Dr Tan said she is hoping that talk of a vaccine passport would become a reality.

“It makes sense as a vaccine passport would give those who have received their full vaccination more freedom because it will be pointless to have to be quarantined after getting inoculated when we travel, ” she said.

Dr Tan added she believes that a Covid-19 vaccine passport could help revive Johor’s economy as businesses in the state, especially in the city, depended on visitors from the Island Republic.

“This is a reality because of our geographical location. I am sad to see businesses in Johor Baru not doing well during the pandemic.

“One of my favourite seafood restaurants in Taman Pelangi has closed down because of the border closure, ” she said.

Mohamad Nazaruddin Ahmad Zainuddin, an operations officer stationed at the Larkin Fire and Rescue Department, said he hopes the government would draw up a standard operating procedure (SOP) on interstate travel for vaccinated individuals.

“Many of those in my department, including myself, have not seen our families who are living in other states since last year.

“Having a clear guideline will help us plan our travel because as uniformed personnel, we cannot take leave whenever we please and we definitely do not want to abuse our authority as frontliners to cross state borders, ” said the 40-year-old fireman, who got his jabs on March 11 and April 1.

Guwi Min Siong, 48, who works as a technician in Singapore, got his first vaccination on April 6, which gave him hope of being reunited with his family in Johor Baru.

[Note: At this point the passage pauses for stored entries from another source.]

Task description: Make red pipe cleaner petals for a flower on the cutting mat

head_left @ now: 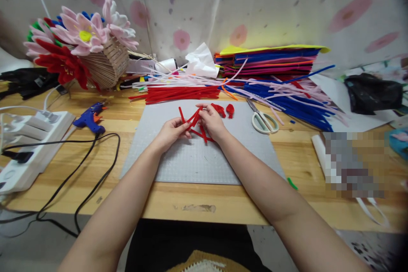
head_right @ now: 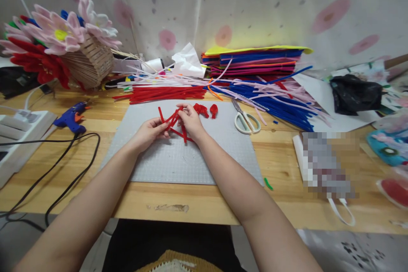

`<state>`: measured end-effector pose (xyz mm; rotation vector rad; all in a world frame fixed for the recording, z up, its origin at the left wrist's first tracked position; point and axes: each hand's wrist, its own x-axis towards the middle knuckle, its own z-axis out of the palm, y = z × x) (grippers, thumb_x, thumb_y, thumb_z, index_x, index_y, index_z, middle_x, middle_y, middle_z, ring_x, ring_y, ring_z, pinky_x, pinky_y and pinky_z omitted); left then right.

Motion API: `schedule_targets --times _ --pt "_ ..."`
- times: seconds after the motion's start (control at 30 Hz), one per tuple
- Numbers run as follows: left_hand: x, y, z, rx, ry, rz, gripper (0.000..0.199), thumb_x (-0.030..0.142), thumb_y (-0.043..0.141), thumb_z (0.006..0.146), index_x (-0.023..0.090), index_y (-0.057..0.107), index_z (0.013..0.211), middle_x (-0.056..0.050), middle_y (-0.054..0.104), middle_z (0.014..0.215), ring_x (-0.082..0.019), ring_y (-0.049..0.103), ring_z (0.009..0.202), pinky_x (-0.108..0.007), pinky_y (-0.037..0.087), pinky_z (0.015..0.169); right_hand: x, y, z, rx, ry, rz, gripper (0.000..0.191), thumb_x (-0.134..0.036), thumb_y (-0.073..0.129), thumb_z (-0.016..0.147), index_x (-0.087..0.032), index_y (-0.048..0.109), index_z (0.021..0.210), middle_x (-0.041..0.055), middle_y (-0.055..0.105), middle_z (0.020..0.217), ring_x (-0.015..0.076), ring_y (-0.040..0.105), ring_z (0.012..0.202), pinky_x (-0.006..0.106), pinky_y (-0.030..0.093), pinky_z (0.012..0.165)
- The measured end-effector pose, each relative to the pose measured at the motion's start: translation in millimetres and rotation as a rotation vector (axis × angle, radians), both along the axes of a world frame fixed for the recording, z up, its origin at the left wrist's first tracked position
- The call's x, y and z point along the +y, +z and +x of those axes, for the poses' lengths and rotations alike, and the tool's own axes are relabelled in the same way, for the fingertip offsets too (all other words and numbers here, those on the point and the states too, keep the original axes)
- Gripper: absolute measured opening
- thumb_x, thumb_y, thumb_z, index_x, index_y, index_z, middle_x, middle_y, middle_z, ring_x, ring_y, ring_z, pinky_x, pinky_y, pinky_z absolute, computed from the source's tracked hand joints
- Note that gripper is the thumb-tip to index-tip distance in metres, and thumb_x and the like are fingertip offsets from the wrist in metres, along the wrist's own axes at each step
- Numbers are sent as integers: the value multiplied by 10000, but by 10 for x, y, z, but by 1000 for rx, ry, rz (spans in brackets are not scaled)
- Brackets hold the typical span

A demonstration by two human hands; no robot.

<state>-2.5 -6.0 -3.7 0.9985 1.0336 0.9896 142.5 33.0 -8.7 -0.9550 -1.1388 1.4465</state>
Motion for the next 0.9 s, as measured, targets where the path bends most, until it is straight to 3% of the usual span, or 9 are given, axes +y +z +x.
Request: schedule_targets --times 0.17,0.3,0.43,0.53,0.63,0.73,0.9 --pt "-7 40 -4 17 9 -11 217 263 625 704 132 562 865 -4 601 674 -66 568 506 -200 504 523 -41 -16 -13 -141 95 165 317 -198 497 690 -222 405 992 -90 481 605 45 408 439 188 353 450" --pt "6 59 -8 -23 28 -47 200 264 559 760 142 509 910 -8 594 670 -99 604 535 -238 521 541 -53 -55 -30 -289 65 276 209 -237 499 715 -214 382 886 -71 520 638 60 444 492 198 351 491" --pt "13 54 8 -39 80 -50 226 337 507 792 164 450 925 4 576 627 -124 614 528 -275 522 539 -76 -66 -14 -453 99 373 183 -212 481 734 -206 408 902 -46 566 689 77 491 553 217 371 556" --pt "-2 52 21 -6 104 1 261 356 544 762 175 439 918 3 596 672 -112 607 534 -258 509 535 -106 -34 -1 -617 152 480 160 -205 487 741 -197 470 900 -27 585 716 87 502 585 226 369 586" --pt "-3 41 19 96 222 121 270 308 616 701 164 480 884 22 582 665 -84 581 529 -209 480 521 -131 5 -6 -727 213 586 114 -198 490 747 -188 533 852 -12 594 744 88 483 602 226 359 600" --pt "29 12 8 140 345 192 213 308 600 704 151 513 817 25 566 640 -78 554 491 -201 456 481 -142 17 -21 -730 229 614 121 -205 481 761 -182 557 852 -3 603 769 85 471 609 224 357 614" --pt "95 -27 4 141 429 169 140 278 560 722 145 539 761 14 574 596 -83 520 438 -209 425 442 -172 3 -51 -682 255 556 142 -241 495 752 -200 538 880 -14 593 770 85 474 603 226 359 607"
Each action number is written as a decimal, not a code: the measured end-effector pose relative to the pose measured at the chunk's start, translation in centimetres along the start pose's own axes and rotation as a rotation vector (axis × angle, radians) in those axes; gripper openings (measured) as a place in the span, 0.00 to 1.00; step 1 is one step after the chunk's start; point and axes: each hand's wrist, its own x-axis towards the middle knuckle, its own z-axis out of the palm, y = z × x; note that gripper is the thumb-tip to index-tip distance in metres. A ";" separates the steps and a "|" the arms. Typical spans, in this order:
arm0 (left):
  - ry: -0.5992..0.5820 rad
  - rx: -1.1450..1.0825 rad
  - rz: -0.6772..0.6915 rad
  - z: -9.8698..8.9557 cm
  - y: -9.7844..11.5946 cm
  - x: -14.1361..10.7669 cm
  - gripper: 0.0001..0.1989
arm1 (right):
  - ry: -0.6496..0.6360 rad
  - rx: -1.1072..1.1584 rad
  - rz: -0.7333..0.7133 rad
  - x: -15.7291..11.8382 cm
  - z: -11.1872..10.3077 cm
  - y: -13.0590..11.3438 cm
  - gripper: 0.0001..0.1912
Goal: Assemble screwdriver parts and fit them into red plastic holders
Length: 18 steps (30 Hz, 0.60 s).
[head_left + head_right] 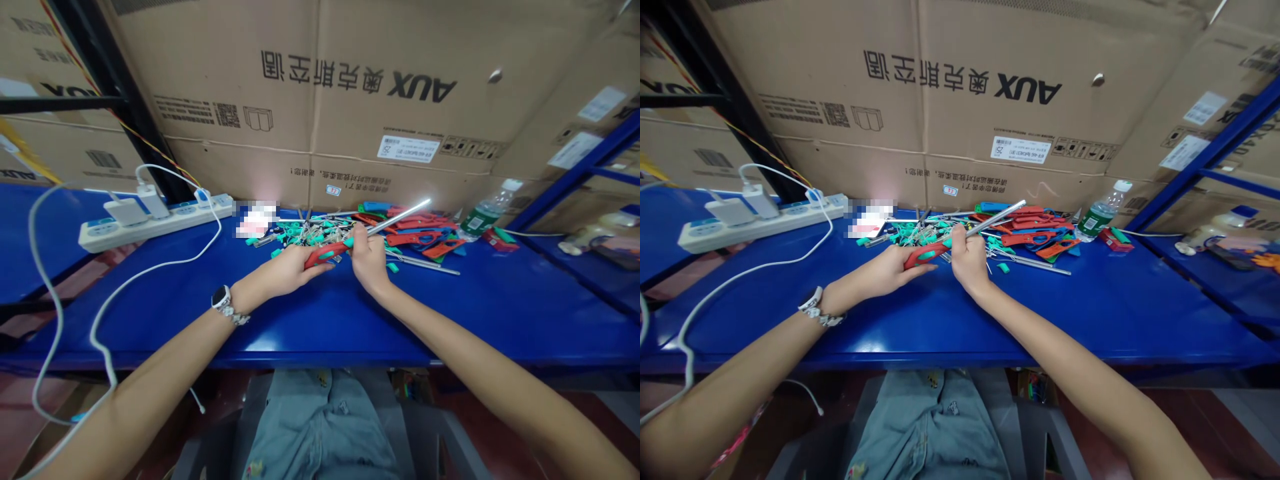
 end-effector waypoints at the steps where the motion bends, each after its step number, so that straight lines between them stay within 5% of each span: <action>1: -0.001 -0.033 0.000 0.1 0.0 0.0 0.16 | -0.023 -0.008 -0.002 0.0 -0.1 -0.1 0.34; 11: -0.024 -0.206 -0.098 1.3 -0.3 0.0 0.21 | -0.123 -0.009 -0.044 1.2 -0.7 -0.6 0.33; 18: -0.074 -0.522 -0.177 2.5 0.7 0.5 0.23 | -0.269 0.191 -0.025 -0.6 0.8 -1.0 0.30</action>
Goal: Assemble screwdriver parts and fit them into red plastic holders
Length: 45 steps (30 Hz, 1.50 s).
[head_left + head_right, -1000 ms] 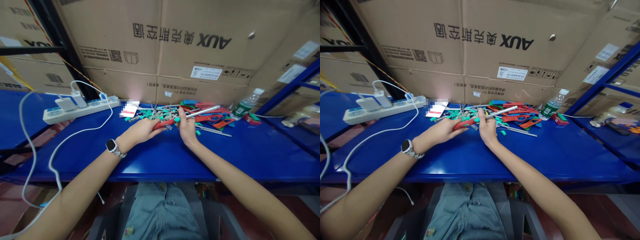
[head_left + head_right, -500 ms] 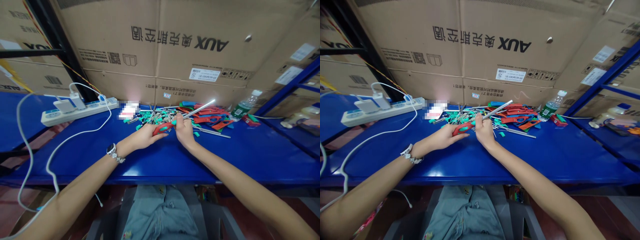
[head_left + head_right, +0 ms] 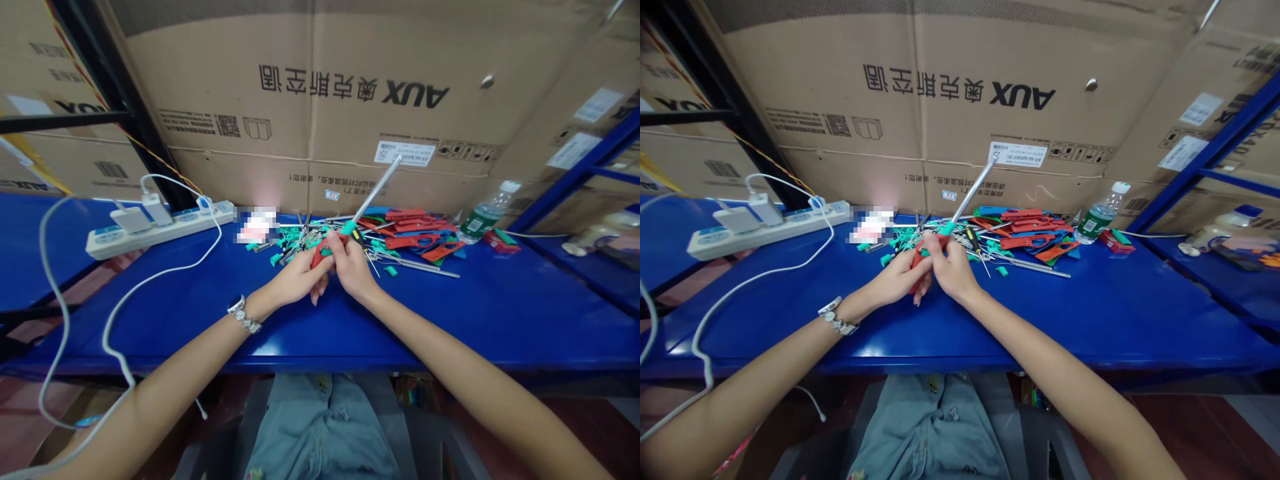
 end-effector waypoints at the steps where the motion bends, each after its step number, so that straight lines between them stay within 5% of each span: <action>1: 0.017 -0.007 0.016 0.0 0.0 0.0 0.24 | 0.005 0.026 -0.005 -0.1 0.2 0.0 0.29; 8: 0.200 0.295 0.187 -1.8 -0.3 -0.5 0.21 | 0.017 0.107 0.015 -0.2 -0.7 0.0 0.25; 12: 0.336 0.176 0.165 -2.2 0.0 -0.2 0.21 | -0.183 0.184 0.202 -0.8 -1.5 -0.4 0.23; 22: 0.383 -0.170 0.137 -1.5 0.7 0.7 0.24 | -0.365 0.183 0.255 -1.3 -0.6 -1.0 0.21; 27: 0.504 -0.278 0.130 -3.3 1.0 0.4 0.17 | -0.647 0.280 0.453 -0.5 -3.4 -0.8 0.26; 30: 0.497 -0.303 0.063 -4.4 1.0 0.2 0.13 | -0.576 0.295 0.426 -0.2 -5.2 -0.8 0.24; 34: 0.519 -0.093 -0.033 -4.8 0.3 -1.3 0.26 | -0.475 0.148 0.329 -0.5 -6.2 -0.5 0.25; 38: 0.489 0.396 -0.038 -4.0 0.0 -4.8 0.30 | -0.475 -0.193 0.154 -1.4 -6.8 0.4 0.26; 42: 0.376 0.691 0.208 -2.4 0.9 -6.9 0.20 | -0.457 -0.600 -0.006 -2.0 -7.0 1.1 0.20; 45: 0.240 0.829 0.315 -1.4 1.5 -5.9 0.09 | -0.508 -0.756 -0.088 -2.1 -6.5 1.1 0.19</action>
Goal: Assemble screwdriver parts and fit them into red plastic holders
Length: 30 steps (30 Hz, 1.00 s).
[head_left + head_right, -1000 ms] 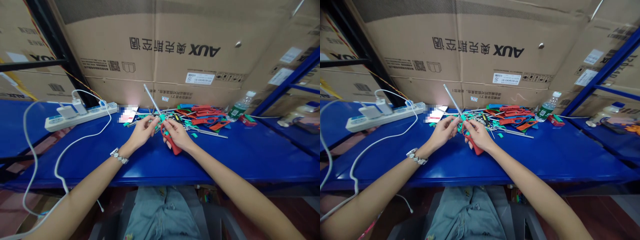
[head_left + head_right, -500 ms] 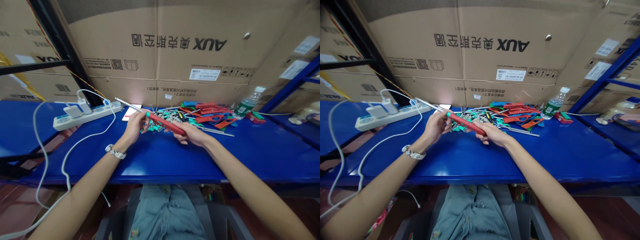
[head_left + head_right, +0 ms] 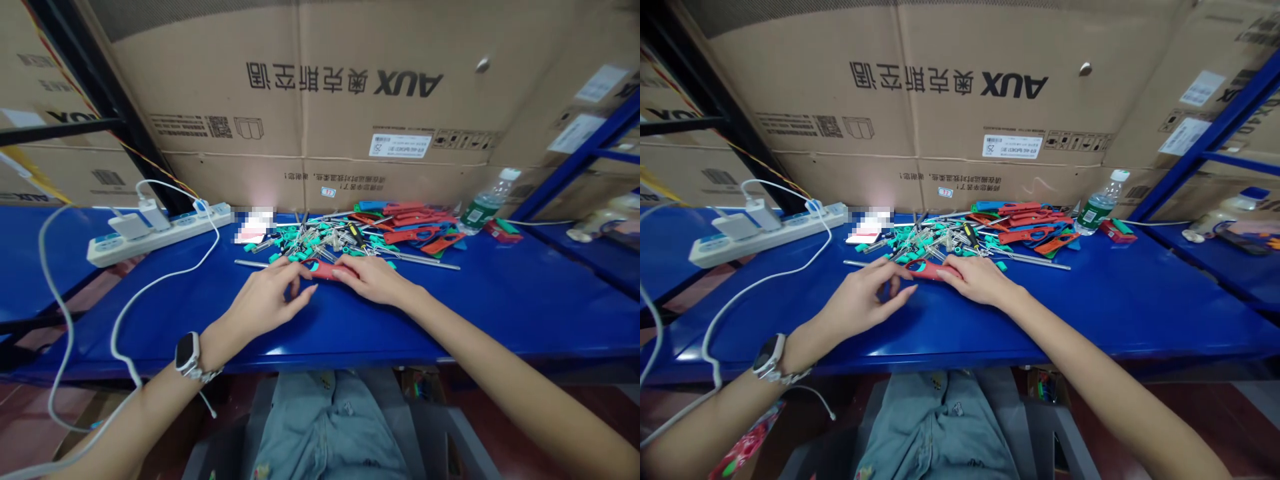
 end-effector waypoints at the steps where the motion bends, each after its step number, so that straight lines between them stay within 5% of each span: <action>1: -0.054 0.015 0.044 0.3 0.1 0.6 0.08 | -0.006 -0.046 -0.030 0.1 0.1 -0.2 0.19; 4: -0.207 0.071 0.141 1.4 -0.1 2.6 0.09 | -0.041 -0.196 -0.092 0.4 0.3 -0.6 0.19; 9: -0.294 0.142 0.134 2.9 -0.8 4.6 0.15 | -0.002 -0.232 -0.026 0.2 -0.2 -0.2 0.17; 14: -0.313 0.174 0.124 3.5 -1.0 5.1 0.16 | 0.234 -0.098 0.289 0.3 -1.6 1.7 0.11; 18: -0.334 0.217 0.130 3.7 -0.9 5.8 0.13 | 0.277 -0.112 0.513 1.8 -2.4 2.9 0.08; 27: -0.320 0.112 0.127 3.9 -2.5 6.8 0.22 | 0.167 -0.219 0.672 5.8 -3.4 2.7 0.11; 30: -0.267 0.026 0.141 3.4 -3.2 6.0 0.23 | 0.221 -0.241 0.670 5.7 -3.9 2.3 0.12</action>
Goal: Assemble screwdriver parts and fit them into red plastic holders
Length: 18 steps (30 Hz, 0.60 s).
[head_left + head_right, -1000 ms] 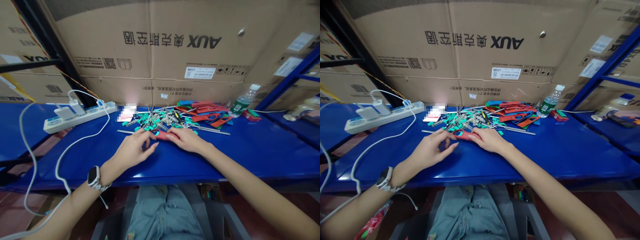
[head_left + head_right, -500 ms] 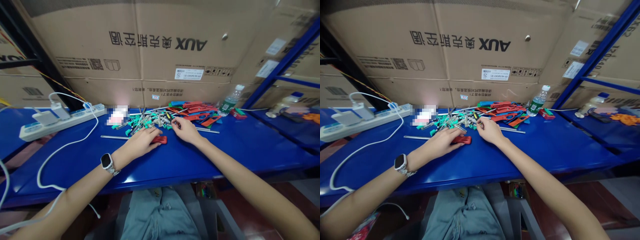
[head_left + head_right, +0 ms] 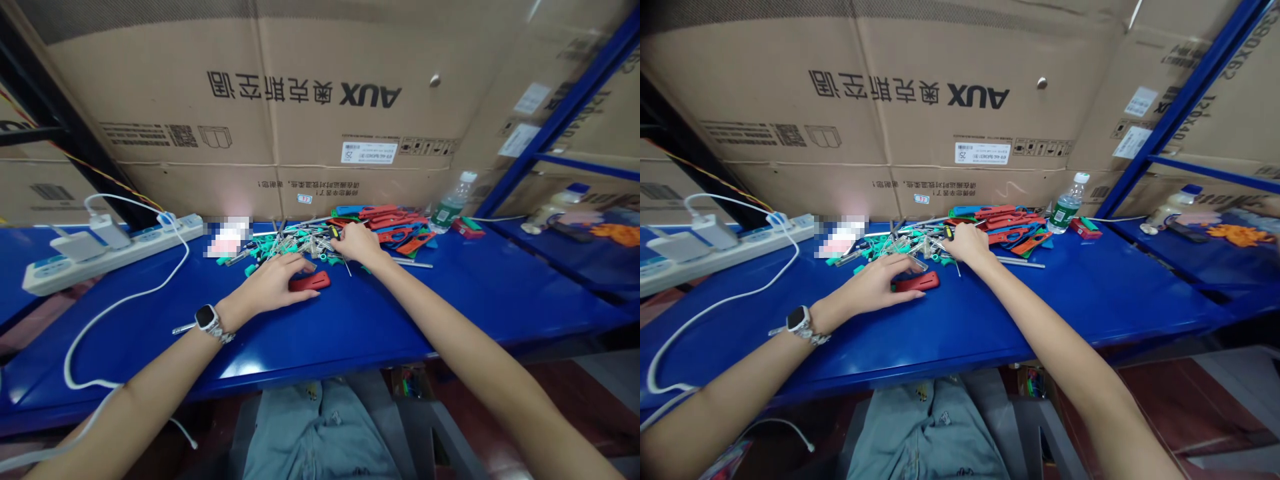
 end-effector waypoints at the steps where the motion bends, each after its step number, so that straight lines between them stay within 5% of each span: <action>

“I last saw my family on March 17 last year before the border was closed.

“Having quarantine-free travel would also mean that I can go back to commuting between Johor and Singapore for work, like I used to during the pre-pandemic days, ” he said, adding that he is scheduled for his second vaccine injection on April 27.

The father of two, who has been working in Singapore for 21 years, added that being over there while his wife and children remained in Johor Baru meant more expenditure for him now, compared to the days when he was commuting daily.